According to Reynard et al. (2003), Pralong (2006), geosites should possess original (or primary) and derived (secondary) tourist attractions. In this region, the original attraction is the geology (rocks, crater lakes, volcanoes, domes, etc.) and the derived attraction is the set of infrastructures, goods and services that are offered to tourists to facilitate their visit. As presented above, the Mt Manengouba geomorphosites are the primary attraction in the region. The secondary attractions are not well developed, nevertheless there are infrastructures such as accommodation in the closest village to the calderas (Zangmo Tefogoum et al. 2012b), and two degraded shelters in the Eboga caldera. One of the limits of the derived tourist attractions is the lack of guide books and interpretative panels.
2.2.2 Farming, Breeding and Hunting
In several cases geomorphosites provide the basis for human occupation and biodiversity (Ferreira et al. 2001; 2003; Alves et al. 2004). However, while biodiversity encourages human activities, it can be threatened by them. The geological and biological diversity of Mt Manengouba has attracted a multi-ethnic active population (Mbo, Bakossi, Bamileke, Bamenda and Bororo) who settled there to undertake agriculture, animal breeding and hunting.
Farming The Manengouba volcano is underlain by Ando soils developed on basic volcanic rocks (mainly basalts and pyroclastic ejecta) that contain fertilizing elements (Kagou Dongmo et al. 1999). This promoted the practice of farming that is well developed in the downslope areas of Mt Manengouba. More than ten types of crops are grown: coffee, cacao, plantains, bananas, melons, tubers (manioc, yam, and tarot), maize, potatoes, beans, fruit (avocado, sugar cane, pineapple) and pigments (Fig. 16). These products are marketed in some of the villages near the volcano.
Breeding and hunting Mt Manengouba geomorphosites are strewn by vegetation comprised mainly of forests and meadow as natural herbage (Fig. 17). The latter supports animal breeding at the summit of the volcano. Stock raising (cattle and sheep) is practiced in the calderas (Fig. 18). The annual income from this activity is about USD 290,000 (ZangmoTefogoum et al. 2011b).

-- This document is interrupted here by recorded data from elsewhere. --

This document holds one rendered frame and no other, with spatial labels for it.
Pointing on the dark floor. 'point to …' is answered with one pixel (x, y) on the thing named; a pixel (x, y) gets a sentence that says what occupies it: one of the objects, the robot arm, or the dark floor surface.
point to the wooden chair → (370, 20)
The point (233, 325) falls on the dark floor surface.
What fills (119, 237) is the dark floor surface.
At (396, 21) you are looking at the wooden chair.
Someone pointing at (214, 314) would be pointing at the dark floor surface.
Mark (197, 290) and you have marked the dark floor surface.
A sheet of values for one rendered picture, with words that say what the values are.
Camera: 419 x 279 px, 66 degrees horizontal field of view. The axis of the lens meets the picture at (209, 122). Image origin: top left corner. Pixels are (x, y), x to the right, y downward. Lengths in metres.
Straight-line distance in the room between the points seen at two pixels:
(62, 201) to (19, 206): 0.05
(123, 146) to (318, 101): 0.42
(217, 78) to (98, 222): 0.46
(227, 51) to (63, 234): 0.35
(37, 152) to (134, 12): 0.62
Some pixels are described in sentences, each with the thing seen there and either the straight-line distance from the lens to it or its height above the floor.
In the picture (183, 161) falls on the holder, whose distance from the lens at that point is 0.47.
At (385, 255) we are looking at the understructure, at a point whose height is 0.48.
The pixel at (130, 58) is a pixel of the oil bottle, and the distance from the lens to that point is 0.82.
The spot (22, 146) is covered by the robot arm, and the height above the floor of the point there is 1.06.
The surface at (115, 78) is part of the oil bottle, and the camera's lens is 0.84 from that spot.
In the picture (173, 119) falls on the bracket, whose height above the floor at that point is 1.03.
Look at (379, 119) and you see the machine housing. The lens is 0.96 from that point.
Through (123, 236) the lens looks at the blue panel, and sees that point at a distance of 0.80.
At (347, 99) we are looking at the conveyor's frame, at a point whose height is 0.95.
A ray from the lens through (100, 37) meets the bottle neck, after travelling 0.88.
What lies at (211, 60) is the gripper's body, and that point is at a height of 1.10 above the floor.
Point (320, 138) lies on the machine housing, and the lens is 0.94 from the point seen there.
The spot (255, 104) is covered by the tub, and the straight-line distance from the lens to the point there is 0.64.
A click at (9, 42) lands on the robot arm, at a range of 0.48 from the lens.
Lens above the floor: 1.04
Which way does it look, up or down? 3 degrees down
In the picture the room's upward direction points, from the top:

There are two categories of forest: gallery forests located in the Eboga caldera, and forest reserves (Bakaka, Manehas, Mekombé and Eko) that are mainly distributed in the Elengoum caldera and on the external slopes of the whole volcano (Fig. 19). Both forest types, due to the richness of their fauna, support hunting; however, hunting is the less-developed activity in the region.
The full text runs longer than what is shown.